- Problem to solve
Go through the entries below and collect each line with the string "finger" in it.

- Input data
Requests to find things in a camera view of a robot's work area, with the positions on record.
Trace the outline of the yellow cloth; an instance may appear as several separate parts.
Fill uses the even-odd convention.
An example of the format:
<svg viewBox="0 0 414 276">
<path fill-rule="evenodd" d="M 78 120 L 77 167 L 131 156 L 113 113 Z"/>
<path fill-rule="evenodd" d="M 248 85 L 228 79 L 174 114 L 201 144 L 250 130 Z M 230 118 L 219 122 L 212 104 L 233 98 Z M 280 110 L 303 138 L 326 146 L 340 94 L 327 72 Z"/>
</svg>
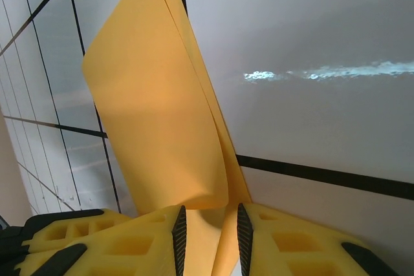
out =
<svg viewBox="0 0 414 276">
<path fill-rule="evenodd" d="M 182 0 L 120 0 L 82 70 L 138 213 L 185 206 L 184 276 L 231 276 L 250 195 Z"/>
</svg>

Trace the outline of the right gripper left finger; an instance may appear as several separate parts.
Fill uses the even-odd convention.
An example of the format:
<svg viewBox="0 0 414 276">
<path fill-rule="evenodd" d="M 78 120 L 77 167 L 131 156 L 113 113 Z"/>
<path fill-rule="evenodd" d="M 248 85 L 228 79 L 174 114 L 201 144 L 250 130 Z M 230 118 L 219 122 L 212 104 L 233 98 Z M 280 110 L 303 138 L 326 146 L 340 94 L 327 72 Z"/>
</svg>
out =
<svg viewBox="0 0 414 276">
<path fill-rule="evenodd" d="M 12 276 L 183 276 L 184 206 L 136 218 L 108 209 L 32 217 Z"/>
</svg>

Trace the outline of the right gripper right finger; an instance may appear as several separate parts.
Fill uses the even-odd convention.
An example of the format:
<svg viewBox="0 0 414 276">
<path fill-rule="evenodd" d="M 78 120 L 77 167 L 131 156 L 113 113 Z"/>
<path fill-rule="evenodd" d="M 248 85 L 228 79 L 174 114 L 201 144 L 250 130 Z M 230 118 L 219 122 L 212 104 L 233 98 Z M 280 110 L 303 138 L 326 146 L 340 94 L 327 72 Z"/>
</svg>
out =
<svg viewBox="0 0 414 276">
<path fill-rule="evenodd" d="M 361 240 L 259 204 L 239 204 L 242 276 L 398 276 Z"/>
</svg>

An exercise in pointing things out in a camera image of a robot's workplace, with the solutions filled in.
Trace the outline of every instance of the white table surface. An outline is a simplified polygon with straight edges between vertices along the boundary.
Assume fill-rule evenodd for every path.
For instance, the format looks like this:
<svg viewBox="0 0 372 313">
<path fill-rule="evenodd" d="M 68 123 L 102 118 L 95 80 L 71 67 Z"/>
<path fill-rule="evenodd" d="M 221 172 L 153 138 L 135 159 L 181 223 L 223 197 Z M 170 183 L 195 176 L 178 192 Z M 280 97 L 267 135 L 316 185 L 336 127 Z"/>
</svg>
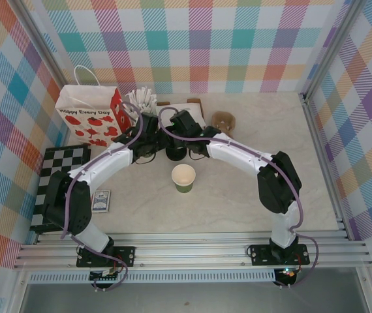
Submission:
<svg viewBox="0 0 372 313">
<path fill-rule="evenodd" d="M 336 230 L 335 214 L 296 93 L 159 95 L 159 101 L 184 103 L 200 98 L 206 123 L 216 111 L 236 116 L 235 140 L 254 149 L 287 153 L 302 181 L 302 230 Z M 77 144 L 70 136 L 69 145 Z M 92 147 L 92 158 L 103 148 Z M 196 170 L 193 189 L 179 193 L 171 172 L 177 164 Z M 93 215 L 106 233 L 204 233 L 270 231 L 271 215 L 258 200 L 257 181 L 231 165 L 205 158 L 180 162 L 157 153 L 151 164 L 133 164 L 100 189 L 110 189 L 109 213 Z"/>
</svg>

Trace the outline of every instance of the green paper cup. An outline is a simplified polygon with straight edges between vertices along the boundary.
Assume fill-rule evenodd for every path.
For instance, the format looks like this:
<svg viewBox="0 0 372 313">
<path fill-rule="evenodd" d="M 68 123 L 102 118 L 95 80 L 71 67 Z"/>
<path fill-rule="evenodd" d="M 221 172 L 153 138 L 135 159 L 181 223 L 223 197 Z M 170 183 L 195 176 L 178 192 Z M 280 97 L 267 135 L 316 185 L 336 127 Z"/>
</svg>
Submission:
<svg viewBox="0 0 372 313">
<path fill-rule="evenodd" d="M 196 172 L 190 165 L 180 164 L 172 170 L 173 182 L 176 185 L 176 189 L 181 193 L 185 194 L 192 190 L 195 178 Z"/>
</svg>

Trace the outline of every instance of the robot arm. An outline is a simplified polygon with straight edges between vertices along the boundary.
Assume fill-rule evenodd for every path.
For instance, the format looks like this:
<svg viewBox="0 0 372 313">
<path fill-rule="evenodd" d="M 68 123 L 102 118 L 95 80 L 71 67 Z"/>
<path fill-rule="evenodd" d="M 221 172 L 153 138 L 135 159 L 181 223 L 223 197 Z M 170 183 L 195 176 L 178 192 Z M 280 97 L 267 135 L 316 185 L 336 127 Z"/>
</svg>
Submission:
<svg viewBox="0 0 372 313">
<path fill-rule="evenodd" d="M 226 134 L 223 133 L 216 134 L 214 138 L 220 138 L 229 142 L 235 142 L 233 139 L 229 138 Z M 275 194 L 273 194 L 272 192 L 268 192 L 268 189 L 279 189 L 278 186 L 274 186 L 275 184 L 272 184 L 276 183 L 279 178 L 274 174 L 273 171 L 269 169 L 268 163 L 266 161 L 263 161 L 261 158 L 243 151 L 242 149 L 225 143 L 210 142 L 207 149 L 208 155 L 211 158 L 225 161 L 235 166 L 236 168 L 241 169 L 245 173 L 258 178 L 260 201 L 264 204 L 264 206 L 266 206 L 267 209 L 275 213 L 273 215 L 273 229 L 271 232 L 271 240 L 281 248 L 287 248 L 288 246 L 290 246 L 295 240 L 296 234 L 294 232 L 291 232 L 289 229 L 291 226 L 298 223 L 298 206 L 296 202 L 292 201 L 291 199 L 289 199 L 290 205 L 288 207 L 286 205 L 280 206 L 278 203 L 273 203 L 276 202 Z M 287 155 L 285 155 L 284 153 L 278 153 L 276 156 L 273 157 L 269 153 L 263 153 L 251 148 L 249 149 L 253 150 L 258 155 L 261 155 L 265 159 L 270 161 L 272 161 L 273 158 L 277 157 L 287 157 Z"/>
<path fill-rule="evenodd" d="M 302 184 L 286 154 L 279 152 L 276 155 L 271 155 L 246 147 L 248 151 L 254 151 L 263 158 L 256 157 L 243 149 L 230 145 L 229 143 L 235 141 L 216 128 L 207 127 L 202 130 L 186 111 L 179 112 L 171 119 L 173 125 L 176 125 L 172 128 L 173 132 L 189 138 L 203 136 L 214 140 L 223 139 L 228 143 L 204 140 L 193 143 L 173 142 L 167 136 L 163 136 L 160 130 L 157 131 L 157 117 L 143 114 L 143 120 L 145 120 L 146 126 L 143 128 L 143 134 L 130 146 L 117 153 L 111 153 L 115 148 L 122 147 L 124 143 L 129 141 L 129 136 L 121 135 L 107 150 L 80 168 L 69 173 L 55 172 L 48 185 L 43 216 L 63 228 L 65 194 L 72 179 L 81 172 L 82 174 L 77 178 L 70 195 L 68 231 L 94 251 L 112 255 L 113 240 L 101 232 L 91 221 L 91 195 L 109 177 L 126 168 L 138 158 L 156 153 L 165 147 L 173 145 L 177 147 L 183 144 L 195 153 L 223 160 L 249 175 L 257 176 L 260 201 L 268 210 L 275 213 L 270 243 L 271 246 L 274 246 L 272 251 L 273 248 L 285 251 L 295 242 L 297 244 L 296 235 L 289 230 L 298 221 L 298 207 L 293 194 L 283 178 L 277 175 L 277 172 L 263 160 L 265 158 L 279 166 L 299 192 Z"/>
</svg>

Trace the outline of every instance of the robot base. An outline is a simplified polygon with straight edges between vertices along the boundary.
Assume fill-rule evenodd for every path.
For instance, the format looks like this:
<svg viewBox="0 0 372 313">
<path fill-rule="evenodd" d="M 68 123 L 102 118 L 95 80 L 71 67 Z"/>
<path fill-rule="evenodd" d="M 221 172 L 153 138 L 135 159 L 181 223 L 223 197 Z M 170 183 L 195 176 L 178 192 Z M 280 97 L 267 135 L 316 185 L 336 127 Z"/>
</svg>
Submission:
<svg viewBox="0 0 372 313">
<path fill-rule="evenodd" d="M 79 248 L 77 251 L 77 267 L 113 267 L 114 261 L 97 256 L 92 252 Z M 135 247 L 134 246 L 114 246 L 112 256 L 121 259 L 127 264 L 127 267 L 134 266 L 135 259 Z"/>
<path fill-rule="evenodd" d="M 297 244 L 292 254 L 283 261 L 278 261 L 271 252 L 271 245 L 251 245 L 247 249 L 252 265 L 308 265 L 309 255 L 306 245 Z"/>
</svg>

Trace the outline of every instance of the black and white checkered board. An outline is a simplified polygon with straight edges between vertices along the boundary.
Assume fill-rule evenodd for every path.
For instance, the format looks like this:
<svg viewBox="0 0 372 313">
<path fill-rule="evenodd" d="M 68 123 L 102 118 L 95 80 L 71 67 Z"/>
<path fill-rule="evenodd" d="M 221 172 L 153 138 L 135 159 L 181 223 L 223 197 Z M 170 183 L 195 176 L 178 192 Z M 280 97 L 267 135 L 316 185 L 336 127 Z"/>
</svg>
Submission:
<svg viewBox="0 0 372 313">
<path fill-rule="evenodd" d="M 70 145 L 68 147 L 48 148 L 45 150 L 30 230 L 36 233 L 60 230 L 60 228 L 41 215 L 50 176 L 55 171 L 71 171 L 89 160 L 90 149 L 87 145 Z"/>
</svg>

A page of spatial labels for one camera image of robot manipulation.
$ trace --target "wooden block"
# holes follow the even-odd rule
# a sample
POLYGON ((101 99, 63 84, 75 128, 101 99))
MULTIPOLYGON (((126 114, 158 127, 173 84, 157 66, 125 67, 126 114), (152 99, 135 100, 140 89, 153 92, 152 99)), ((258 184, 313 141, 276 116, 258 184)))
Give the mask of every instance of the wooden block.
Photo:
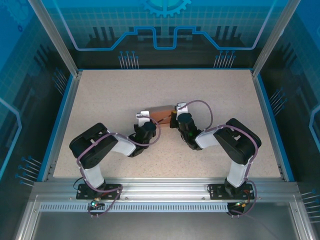
POLYGON ((171 112, 175 110, 172 105, 157 106, 146 109, 150 112, 150 117, 155 119, 159 124, 169 124, 171 112))

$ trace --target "speckled tabletop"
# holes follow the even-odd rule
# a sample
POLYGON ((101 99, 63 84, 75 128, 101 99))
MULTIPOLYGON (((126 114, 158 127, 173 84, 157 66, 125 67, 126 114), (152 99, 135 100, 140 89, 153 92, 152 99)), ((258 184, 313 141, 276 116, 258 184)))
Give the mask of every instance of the speckled tabletop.
MULTIPOLYGON (((69 144, 101 122, 111 132, 134 132, 136 113, 150 107, 195 99, 213 110, 213 126, 236 118, 256 133, 262 146, 250 169, 252 177, 279 177, 277 162, 249 70, 84 70, 67 124, 53 176, 80 177, 69 144)), ((190 105, 199 129, 210 123, 207 107, 190 105)), ((130 158, 110 152, 100 163, 104 177, 226 177, 231 160, 221 146, 191 150, 178 130, 163 127, 157 144, 130 158)))

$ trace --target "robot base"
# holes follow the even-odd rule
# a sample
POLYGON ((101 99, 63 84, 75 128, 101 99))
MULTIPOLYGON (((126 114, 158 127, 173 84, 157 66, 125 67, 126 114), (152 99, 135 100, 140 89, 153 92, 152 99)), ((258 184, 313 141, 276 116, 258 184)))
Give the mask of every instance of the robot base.
POLYGON ((242 186, 242 191, 234 197, 231 197, 227 192, 226 192, 226 186, 224 184, 209 184, 207 186, 207 190, 210 194, 210 199, 211 200, 247 200, 248 195, 244 192, 244 190, 249 191, 249 198, 250 200, 255 199, 255 195, 253 192, 253 187, 249 183, 245 183, 242 186))
MULTIPOLYGON (((121 184, 105 184, 104 190, 112 190, 121 187, 121 184)), ((117 191, 109 192, 103 195, 101 192, 92 190, 87 184, 79 184, 76 194, 77 200, 92 200, 100 197, 101 200, 114 200, 118 195, 117 191)))

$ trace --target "enclosure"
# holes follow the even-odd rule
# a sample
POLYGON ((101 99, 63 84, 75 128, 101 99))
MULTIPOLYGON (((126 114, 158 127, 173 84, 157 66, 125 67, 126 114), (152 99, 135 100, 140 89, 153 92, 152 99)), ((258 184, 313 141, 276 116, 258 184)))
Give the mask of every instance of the enclosure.
MULTIPOLYGON (((0 0, 1 239, 318 239, 319 9, 316 0, 0 0), (123 190, 91 219, 90 201, 76 199, 70 142, 96 123, 129 136, 136 113, 196 99, 211 106, 212 126, 236 118, 262 141, 249 217, 232 219, 236 200, 207 191, 228 175, 222 147, 192 151, 162 125, 143 154, 101 162, 106 183, 123 190)), ((189 111, 208 125, 205 106, 189 111)))

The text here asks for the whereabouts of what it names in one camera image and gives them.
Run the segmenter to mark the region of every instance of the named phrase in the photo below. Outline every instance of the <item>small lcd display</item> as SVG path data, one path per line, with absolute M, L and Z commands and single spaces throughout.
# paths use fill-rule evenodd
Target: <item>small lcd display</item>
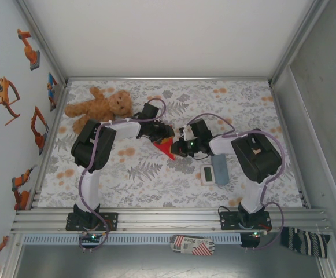
M 205 167 L 204 173 L 205 173 L 205 181 L 213 181 L 212 171 L 210 167 Z

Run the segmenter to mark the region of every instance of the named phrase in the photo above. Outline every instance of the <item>red triangle object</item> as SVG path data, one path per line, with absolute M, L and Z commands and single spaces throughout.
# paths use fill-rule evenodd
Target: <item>red triangle object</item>
M 170 153 L 170 148 L 173 145 L 173 137 L 170 137 L 168 139 L 168 142 L 166 142 L 166 143 L 163 143 L 163 144 L 153 143 L 153 144 L 156 148 L 161 150 L 163 153 L 165 153 L 171 159 L 175 160 L 174 154 Z

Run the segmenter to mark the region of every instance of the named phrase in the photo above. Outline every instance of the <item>teddy bear head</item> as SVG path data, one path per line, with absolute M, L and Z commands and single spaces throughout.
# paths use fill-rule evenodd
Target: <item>teddy bear head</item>
M 115 115 L 128 115 L 132 111 L 132 100 L 128 91 L 118 91 L 109 98 L 110 111 Z

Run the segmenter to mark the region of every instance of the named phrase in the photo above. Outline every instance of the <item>brown teddy bear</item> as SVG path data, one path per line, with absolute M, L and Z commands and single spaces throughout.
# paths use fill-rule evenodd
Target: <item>brown teddy bear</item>
M 92 87 L 89 91 L 94 96 L 94 100 L 68 105 L 64 109 L 66 116 L 70 118 L 85 114 L 73 124 L 73 130 L 76 134 L 81 132 L 89 119 L 108 122 L 115 120 L 115 115 L 122 118 L 132 116 L 132 100 L 129 92 L 122 90 L 105 98 L 103 92 L 106 90 Z

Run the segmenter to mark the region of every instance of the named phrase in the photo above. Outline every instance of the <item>floral tablecloth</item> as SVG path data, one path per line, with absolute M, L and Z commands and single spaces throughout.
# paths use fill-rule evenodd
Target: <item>floral tablecloth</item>
M 152 97 L 167 103 L 163 121 L 182 127 L 203 112 L 216 113 L 228 119 L 238 131 L 256 127 L 278 137 L 282 136 L 267 81 L 174 81 L 115 80 L 73 81 L 68 104 L 92 99 L 89 88 L 107 89 L 106 96 L 118 90 L 131 92 L 134 112 Z M 72 207 L 77 199 L 79 173 L 71 156 L 76 139 L 72 124 L 77 118 L 63 114 L 50 157 L 40 196 L 40 207 Z M 206 116 L 213 134 L 230 128 L 213 116 Z M 147 138 L 124 139 L 115 142 L 110 159 L 102 170 L 99 196 L 103 207 L 218 207 L 236 206 L 245 193 L 245 175 L 235 156 L 227 156 L 230 183 L 225 186 L 205 186 L 201 183 L 200 165 L 210 164 L 210 158 L 194 160 L 170 159 Z M 289 156 L 280 179 L 269 185 L 266 200 L 281 206 L 302 206 Z

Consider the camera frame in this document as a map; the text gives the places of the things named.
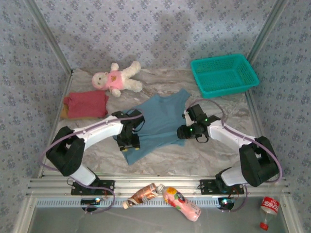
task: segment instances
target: plastic bottle
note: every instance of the plastic bottle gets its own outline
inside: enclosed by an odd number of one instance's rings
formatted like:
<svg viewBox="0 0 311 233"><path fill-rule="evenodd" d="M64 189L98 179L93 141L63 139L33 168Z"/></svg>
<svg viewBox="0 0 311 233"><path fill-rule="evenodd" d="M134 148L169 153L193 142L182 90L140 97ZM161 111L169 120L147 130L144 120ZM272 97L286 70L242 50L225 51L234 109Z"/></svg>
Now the plastic bottle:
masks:
<svg viewBox="0 0 311 233"><path fill-rule="evenodd" d="M157 187L154 183L138 190L133 196L123 202L123 208L127 209L133 205L145 203L158 196Z"/></svg>
<svg viewBox="0 0 311 233"><path fill-rule="evenodd" d="M282 187L272 184L269 186L269 192L263 198L260 206L261 223L260 228L267 231L269 223L276 218L280 206Z"/></svg>
<svg viewBox="0 0 311 233"><path fill-rule="evenodd" d="M182 212L188 220L193 222L198 220L201 214L200 207L184 198L184 196L175 188L165 187L164 185L160 184L157 188L157 191L158 193L162 192L164 200Z"/></svg>

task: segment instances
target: white teddy bear
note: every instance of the white teddy bear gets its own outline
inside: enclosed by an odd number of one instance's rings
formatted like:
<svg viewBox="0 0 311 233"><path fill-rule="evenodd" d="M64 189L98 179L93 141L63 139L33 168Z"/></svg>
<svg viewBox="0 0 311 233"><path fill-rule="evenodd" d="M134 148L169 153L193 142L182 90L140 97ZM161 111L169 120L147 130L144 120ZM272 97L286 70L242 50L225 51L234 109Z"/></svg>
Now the white teddy bear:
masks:
<svg viewBox="0 0 311 233"><path fill-rule="evenodd" d="M120 97L121 91L128 89L134 92L142 90L142 83L130 79L141 69L138 61L133 61L130 67L119 71L117 63L111 64L110 73L99 72L94 74L92 78L93 87L98 90L109 90L114 97Z"/></svg>

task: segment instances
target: plastic basket
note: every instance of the plastic basket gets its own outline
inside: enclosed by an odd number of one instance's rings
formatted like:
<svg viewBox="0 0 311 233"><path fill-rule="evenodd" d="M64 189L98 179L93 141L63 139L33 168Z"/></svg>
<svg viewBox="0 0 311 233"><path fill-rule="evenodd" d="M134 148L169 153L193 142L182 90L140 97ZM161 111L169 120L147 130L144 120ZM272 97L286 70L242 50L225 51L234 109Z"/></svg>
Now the plastic basket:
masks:
<svg viewBox="0 0 311 233"><path fill-rule="evenodd" d="M259 85L256 73L241 54L194 60L190 65L203 98L242 93Z"/></svg>

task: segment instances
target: patterned wall
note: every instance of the patterned wall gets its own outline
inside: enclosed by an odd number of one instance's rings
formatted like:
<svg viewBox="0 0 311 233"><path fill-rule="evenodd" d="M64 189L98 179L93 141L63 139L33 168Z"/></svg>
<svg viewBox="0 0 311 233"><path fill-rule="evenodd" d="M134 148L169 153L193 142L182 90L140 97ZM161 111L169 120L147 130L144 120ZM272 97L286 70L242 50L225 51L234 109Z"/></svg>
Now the patterned wall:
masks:
<svg viewBox="0 0 311 233"><path fill-rule="evenodd" d="M10 233L66 74L22 0L1 0L0 9L0 232Z"/></svg>
<svg viewBox="0 0 311 233"><path fill-rule="evenodd" d="M71 68L247 55L275 0L36 0Z"/></svg>
<svg viewBox="0 0 311 233"><path fill-rule="evenodd" d="M253 90L268 137L311 232L311 2L290 0L255 61Z"/></svg>

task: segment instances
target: pink shirt on teddy bear
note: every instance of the pink shirt on teddy bear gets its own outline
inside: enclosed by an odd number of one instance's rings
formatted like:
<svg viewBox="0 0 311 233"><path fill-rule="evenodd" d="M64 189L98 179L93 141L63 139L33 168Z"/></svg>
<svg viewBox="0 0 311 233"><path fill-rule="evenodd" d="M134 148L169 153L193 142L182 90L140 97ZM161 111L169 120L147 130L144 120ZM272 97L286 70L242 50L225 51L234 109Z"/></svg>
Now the pink shirt on teddy bear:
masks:
<svg viewBox="0 0 311 233"><path fill-rule="evenodd" d="M108 73L107 82L101 88L101 90L123 90L123 82L121 77L121 71L111 71Z"/></svg>

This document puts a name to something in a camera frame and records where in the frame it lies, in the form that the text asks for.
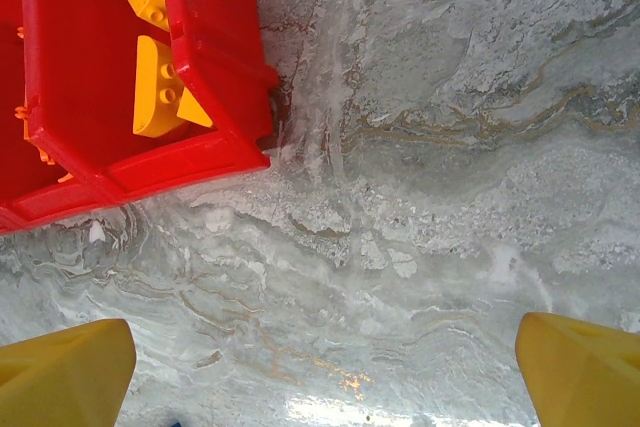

- Result
Trace the outline of the right gripper left finger; an instance may appear as several separate parts.
Trace the outline of the right gripper right finger; an instance may appear as several separate parts.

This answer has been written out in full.